Top of Dataset content

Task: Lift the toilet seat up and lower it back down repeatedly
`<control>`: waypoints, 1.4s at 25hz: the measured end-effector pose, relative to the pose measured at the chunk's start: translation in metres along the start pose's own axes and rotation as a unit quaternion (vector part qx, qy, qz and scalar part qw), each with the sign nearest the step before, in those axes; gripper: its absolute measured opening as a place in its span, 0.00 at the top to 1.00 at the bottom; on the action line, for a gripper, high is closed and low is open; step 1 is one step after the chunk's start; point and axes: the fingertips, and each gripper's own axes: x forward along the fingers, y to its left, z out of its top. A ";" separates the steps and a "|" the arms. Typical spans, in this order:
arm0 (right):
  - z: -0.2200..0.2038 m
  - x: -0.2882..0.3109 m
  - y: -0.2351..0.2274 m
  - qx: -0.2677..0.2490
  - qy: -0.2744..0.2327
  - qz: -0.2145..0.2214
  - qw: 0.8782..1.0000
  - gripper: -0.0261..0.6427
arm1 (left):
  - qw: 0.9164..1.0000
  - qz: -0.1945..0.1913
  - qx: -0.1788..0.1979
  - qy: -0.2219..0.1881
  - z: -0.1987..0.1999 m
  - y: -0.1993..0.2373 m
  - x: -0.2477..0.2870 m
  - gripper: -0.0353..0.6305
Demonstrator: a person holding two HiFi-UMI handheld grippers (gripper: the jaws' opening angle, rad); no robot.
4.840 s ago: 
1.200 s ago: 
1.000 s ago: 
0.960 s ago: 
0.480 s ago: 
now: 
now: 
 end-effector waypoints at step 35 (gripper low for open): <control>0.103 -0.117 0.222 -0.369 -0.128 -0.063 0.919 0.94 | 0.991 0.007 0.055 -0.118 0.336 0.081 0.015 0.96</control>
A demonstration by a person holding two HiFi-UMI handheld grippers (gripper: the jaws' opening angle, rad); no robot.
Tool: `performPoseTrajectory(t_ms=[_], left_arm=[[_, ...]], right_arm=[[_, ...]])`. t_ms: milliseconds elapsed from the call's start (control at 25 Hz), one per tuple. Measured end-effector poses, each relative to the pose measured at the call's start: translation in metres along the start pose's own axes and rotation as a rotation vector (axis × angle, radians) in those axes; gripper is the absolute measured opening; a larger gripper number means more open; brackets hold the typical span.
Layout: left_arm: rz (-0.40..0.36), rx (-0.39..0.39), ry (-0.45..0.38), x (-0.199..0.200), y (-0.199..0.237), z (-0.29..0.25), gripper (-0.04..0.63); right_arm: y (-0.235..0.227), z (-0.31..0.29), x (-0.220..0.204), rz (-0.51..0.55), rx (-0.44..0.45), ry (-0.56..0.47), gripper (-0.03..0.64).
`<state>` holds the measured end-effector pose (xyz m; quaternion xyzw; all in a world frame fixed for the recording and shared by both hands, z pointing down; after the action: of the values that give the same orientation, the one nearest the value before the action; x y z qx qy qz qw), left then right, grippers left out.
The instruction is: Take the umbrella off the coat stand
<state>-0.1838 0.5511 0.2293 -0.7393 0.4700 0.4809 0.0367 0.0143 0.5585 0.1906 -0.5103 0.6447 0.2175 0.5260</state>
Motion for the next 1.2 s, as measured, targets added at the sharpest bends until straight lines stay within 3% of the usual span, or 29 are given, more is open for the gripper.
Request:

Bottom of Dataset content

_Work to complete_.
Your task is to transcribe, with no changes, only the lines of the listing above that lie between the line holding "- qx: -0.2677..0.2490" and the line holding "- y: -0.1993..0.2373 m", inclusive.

_Output for this task_.
  - qx: -0.2677..0.2490
  - qy: -0.2744..0.2327
  - qz: -0.2145..0.2214
  - qw: 0.8782..1.0000
  - gripper: -0.0261..0.6427
arm1 (left):
  - qw: 0.9164..1.0000
  - qz: -0.1945..0.1913
  - qx: -0.1788..0.1979
  - qy: -0.2219..0.1881
  - z: -0.1987..0.1999 m
  - y: -0.1993..0.2373 m

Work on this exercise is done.